Agnès Thill indique qu’elle fait partie des 4 % des Français qui sont opposés à la légalisation de l’euthanasie. Tout d’abord, on observe des dérives là où elle est légale, comme au Canada où l’on euthanasie des personnes âgées qui sont fatiguées de vivre. En Belgique aussi ce motif était sur le point d’être pris en compte. Ensuite, peut-on vraiment affirmer qu’une personne qui renonce à l’euthanasie le fait par « découragement » ? Elle a pu changer d’avis. Ce que veulent les personnes en fin de vie, c’est ne pas souffrir. Cette question de la souffrance est primordiale. Et puis, il serait dangereux de reconnaître un « droit à mourir ».
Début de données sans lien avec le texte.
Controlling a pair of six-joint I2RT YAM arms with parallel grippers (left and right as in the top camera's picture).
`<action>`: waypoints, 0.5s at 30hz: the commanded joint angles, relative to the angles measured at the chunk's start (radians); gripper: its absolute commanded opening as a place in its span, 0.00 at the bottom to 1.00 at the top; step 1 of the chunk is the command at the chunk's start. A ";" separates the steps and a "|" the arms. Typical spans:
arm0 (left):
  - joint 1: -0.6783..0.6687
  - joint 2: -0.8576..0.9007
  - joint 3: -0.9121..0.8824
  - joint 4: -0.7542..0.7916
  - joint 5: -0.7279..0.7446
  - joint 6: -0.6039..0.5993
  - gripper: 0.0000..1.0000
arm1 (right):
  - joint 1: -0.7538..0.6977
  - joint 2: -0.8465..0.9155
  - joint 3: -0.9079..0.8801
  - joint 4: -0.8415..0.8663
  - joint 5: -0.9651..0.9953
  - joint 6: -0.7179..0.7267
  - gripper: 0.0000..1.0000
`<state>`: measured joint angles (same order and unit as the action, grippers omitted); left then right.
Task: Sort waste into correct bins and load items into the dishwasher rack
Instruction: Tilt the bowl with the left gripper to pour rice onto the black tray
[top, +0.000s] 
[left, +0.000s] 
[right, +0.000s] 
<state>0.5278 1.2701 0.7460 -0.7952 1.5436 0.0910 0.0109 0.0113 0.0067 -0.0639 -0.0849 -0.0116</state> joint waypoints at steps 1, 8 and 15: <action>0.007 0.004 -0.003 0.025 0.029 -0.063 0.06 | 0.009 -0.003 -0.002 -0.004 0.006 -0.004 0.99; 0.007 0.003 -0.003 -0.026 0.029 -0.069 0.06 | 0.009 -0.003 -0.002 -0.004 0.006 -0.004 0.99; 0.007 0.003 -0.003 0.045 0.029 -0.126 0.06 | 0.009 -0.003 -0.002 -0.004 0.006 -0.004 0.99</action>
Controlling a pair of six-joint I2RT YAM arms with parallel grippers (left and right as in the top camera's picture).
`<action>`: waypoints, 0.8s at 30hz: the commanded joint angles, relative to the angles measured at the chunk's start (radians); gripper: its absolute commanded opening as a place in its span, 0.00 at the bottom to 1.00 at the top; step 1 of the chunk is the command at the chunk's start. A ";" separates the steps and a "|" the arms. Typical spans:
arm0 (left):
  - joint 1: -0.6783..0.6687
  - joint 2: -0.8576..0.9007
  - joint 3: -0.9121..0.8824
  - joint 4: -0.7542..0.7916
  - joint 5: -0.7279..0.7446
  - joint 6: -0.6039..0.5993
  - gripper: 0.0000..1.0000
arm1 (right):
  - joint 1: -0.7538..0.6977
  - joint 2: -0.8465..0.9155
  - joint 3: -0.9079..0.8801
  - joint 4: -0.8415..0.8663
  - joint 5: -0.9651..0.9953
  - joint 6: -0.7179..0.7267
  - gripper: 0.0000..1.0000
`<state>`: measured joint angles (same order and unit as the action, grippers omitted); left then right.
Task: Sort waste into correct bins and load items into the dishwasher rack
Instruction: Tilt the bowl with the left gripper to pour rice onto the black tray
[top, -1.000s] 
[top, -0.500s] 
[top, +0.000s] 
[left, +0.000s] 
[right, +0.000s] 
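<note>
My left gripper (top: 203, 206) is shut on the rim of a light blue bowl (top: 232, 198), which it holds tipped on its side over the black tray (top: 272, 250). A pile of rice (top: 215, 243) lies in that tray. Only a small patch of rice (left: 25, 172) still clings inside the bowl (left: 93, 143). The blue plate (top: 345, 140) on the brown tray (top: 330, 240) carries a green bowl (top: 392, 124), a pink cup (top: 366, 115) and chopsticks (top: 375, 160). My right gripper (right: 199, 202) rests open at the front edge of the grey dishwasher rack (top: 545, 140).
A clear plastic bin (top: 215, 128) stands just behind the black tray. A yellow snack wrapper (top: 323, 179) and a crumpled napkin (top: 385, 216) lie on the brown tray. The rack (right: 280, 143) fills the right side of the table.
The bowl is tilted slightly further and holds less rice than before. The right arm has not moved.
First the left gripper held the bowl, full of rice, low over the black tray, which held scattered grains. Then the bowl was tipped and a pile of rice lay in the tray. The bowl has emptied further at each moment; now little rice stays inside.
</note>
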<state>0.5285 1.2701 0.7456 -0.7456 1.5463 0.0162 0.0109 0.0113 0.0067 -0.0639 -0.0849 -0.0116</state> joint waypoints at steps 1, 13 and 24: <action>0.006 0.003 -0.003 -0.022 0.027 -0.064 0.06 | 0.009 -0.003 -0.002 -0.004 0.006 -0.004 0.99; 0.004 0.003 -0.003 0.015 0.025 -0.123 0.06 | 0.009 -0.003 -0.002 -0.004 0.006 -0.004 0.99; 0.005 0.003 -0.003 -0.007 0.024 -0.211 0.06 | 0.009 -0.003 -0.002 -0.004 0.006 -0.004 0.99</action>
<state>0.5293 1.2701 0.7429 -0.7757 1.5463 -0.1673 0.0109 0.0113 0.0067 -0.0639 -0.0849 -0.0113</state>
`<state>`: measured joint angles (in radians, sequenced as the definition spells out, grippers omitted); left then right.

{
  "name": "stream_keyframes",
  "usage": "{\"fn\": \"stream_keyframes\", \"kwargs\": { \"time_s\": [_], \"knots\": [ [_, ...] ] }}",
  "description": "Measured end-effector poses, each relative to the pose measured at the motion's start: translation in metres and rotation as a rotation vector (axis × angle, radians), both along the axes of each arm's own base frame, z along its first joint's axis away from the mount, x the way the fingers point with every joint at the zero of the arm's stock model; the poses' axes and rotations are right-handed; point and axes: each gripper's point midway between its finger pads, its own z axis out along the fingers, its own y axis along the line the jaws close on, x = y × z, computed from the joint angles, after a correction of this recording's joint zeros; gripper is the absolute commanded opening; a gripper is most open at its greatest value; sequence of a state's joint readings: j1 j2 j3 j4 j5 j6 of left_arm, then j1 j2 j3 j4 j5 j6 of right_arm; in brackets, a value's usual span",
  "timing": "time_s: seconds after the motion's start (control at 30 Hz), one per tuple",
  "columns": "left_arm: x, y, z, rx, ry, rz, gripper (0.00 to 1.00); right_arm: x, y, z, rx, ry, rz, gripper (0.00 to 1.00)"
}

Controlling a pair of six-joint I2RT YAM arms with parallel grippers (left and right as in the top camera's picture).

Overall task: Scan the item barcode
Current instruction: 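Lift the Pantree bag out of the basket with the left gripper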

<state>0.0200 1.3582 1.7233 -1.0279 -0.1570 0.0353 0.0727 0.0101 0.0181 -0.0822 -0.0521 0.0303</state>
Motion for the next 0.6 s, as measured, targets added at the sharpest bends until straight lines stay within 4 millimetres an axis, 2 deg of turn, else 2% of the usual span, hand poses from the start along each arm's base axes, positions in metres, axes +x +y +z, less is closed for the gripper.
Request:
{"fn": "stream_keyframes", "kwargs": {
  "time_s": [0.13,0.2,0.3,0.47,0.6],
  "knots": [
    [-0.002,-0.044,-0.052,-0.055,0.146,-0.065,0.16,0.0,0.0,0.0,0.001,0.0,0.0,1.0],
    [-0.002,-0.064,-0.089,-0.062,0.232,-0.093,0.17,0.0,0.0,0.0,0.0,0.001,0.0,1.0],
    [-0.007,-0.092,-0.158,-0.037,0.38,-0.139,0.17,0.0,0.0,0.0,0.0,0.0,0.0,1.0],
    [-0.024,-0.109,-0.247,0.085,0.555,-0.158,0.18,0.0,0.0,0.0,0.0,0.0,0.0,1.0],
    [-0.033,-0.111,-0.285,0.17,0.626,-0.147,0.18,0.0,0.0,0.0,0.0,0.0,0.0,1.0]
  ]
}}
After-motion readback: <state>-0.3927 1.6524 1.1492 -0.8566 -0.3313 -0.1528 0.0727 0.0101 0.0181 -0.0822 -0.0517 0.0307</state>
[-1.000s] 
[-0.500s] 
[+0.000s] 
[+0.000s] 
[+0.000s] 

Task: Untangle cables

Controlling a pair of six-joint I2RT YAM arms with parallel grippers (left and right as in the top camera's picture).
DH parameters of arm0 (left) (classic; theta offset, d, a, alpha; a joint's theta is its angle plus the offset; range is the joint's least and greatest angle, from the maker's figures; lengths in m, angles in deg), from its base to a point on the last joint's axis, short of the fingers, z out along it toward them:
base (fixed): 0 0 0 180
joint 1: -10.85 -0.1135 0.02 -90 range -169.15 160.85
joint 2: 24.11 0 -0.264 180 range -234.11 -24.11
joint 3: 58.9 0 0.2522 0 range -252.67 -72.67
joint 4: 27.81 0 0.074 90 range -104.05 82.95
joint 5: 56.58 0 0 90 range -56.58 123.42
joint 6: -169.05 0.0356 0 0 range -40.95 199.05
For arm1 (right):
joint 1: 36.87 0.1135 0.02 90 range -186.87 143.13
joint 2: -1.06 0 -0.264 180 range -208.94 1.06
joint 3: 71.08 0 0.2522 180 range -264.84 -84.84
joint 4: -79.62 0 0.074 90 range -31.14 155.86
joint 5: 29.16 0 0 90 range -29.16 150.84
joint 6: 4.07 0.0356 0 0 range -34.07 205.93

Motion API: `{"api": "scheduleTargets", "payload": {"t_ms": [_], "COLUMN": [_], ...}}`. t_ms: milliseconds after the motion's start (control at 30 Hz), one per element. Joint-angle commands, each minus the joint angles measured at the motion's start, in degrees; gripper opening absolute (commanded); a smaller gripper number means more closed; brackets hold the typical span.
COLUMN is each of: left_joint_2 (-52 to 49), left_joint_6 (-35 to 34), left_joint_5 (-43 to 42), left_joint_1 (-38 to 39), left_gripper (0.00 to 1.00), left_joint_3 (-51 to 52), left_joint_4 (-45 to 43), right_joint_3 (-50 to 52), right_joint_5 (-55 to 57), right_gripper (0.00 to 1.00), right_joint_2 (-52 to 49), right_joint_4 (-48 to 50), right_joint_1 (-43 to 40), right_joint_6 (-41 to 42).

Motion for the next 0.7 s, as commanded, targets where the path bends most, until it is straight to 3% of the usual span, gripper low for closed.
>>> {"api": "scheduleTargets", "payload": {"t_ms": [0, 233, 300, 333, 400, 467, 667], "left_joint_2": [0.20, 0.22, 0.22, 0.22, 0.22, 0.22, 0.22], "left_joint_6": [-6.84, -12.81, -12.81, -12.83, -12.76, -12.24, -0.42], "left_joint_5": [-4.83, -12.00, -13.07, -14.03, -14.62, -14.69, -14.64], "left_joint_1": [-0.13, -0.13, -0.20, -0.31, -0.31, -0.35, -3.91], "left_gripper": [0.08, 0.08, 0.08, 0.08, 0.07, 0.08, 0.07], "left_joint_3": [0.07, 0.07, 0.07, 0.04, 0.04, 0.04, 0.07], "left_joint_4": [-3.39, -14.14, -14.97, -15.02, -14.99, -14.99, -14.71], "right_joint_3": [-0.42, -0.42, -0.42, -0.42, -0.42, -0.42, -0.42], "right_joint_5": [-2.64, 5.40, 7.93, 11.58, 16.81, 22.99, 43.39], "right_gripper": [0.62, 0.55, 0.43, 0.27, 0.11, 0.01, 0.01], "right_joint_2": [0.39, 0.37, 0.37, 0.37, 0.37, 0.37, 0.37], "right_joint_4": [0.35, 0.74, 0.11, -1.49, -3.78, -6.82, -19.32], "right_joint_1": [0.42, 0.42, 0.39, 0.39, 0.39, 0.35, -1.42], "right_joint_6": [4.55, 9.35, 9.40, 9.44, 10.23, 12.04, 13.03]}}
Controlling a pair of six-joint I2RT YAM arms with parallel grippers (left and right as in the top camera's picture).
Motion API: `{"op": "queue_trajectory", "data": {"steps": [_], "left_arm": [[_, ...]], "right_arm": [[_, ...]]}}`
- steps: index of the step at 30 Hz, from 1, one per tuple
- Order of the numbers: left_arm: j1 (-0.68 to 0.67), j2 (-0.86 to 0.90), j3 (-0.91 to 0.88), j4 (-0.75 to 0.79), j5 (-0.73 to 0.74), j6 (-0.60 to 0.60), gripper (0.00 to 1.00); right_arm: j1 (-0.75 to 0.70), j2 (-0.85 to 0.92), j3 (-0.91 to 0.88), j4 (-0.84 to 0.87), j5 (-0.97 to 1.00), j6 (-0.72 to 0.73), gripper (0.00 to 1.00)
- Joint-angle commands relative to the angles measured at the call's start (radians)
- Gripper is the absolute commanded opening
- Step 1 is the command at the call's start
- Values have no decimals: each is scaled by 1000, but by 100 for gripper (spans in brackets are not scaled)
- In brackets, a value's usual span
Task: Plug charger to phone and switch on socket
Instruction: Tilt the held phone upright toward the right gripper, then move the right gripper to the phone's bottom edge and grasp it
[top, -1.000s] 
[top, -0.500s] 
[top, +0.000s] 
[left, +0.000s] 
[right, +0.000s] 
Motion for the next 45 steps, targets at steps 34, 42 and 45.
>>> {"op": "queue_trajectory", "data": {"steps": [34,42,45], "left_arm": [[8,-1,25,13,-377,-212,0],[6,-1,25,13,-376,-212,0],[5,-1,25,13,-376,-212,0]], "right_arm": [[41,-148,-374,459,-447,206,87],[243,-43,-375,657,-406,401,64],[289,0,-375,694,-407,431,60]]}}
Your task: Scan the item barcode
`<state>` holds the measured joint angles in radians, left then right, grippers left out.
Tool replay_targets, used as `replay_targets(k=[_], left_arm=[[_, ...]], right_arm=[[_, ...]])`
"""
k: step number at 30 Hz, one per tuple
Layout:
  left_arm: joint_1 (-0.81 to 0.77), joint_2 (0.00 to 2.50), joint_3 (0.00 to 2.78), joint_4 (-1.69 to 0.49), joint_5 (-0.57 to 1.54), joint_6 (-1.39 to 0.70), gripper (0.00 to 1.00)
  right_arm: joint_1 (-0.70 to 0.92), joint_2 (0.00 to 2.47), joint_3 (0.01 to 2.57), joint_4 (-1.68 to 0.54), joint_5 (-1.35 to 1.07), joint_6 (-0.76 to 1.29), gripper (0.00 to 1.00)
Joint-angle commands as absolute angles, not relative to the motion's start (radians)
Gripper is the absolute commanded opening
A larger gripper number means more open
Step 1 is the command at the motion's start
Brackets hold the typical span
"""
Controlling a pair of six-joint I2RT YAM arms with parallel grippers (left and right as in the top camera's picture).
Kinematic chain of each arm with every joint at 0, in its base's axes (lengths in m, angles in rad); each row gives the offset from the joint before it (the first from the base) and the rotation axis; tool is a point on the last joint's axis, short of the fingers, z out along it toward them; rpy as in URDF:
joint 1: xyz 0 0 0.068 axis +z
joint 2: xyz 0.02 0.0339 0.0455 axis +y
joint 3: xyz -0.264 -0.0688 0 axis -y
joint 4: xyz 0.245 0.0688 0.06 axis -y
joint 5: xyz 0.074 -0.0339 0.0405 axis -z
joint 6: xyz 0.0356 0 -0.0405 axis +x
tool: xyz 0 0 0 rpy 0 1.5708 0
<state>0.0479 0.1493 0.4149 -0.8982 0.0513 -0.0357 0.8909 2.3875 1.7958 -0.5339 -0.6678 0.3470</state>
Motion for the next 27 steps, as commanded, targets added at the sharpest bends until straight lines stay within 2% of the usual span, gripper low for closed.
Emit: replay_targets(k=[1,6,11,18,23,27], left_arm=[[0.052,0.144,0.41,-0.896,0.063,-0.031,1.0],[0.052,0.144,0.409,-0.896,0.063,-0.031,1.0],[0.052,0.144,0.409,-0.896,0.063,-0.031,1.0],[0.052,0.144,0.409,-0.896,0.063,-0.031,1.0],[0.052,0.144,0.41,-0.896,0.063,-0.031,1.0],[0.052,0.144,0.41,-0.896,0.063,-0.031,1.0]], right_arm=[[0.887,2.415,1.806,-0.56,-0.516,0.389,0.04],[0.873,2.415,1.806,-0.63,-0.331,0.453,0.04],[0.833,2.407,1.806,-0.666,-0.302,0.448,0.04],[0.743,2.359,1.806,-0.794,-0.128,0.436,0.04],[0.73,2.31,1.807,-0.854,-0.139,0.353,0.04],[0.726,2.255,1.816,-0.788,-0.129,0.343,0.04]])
Johanne Saison reconnaît que la Belgique s’est posé la question d’autoriser l’euthanasie pour des causes non directement liées à la maladie. Mais en France on se contente d’envisager cette possibilité pour des personnes atteintes de maladies incurables. Or, scientifiquement, on sait reconnaître une maladie incurable. C’est factuel. Par ailleurs, poser un cadre légal permettrait justement d’éviter les dérives.
Jean-Louis Touraine pense aussi qu’un cadre légal permet d’éviter les dérives. Il a eu connaissance d’actes d’euthanasie qui ont été commis dans l’illégalité, sur des patients à qui il restait 4 ou 5 mois à vivre. Plus on est dans un cadre légal, moins on observe de dérives. Il y a même le cas d’un Australien qui est allé jusqu’en Suisse pour bénéficier d’un suicide assisté ! Stephan Hopkins, atteint de la maladie de Charcot pendant plus de quarante ans, disait lui-même qu’il n’y a rien de plus insultant que de forcer à vivre quelqu’un qui ne le veut plus. Il ne s’agit pas de faire des gagnants et des perdants, mais de proposer le meilleur accompagnement possible.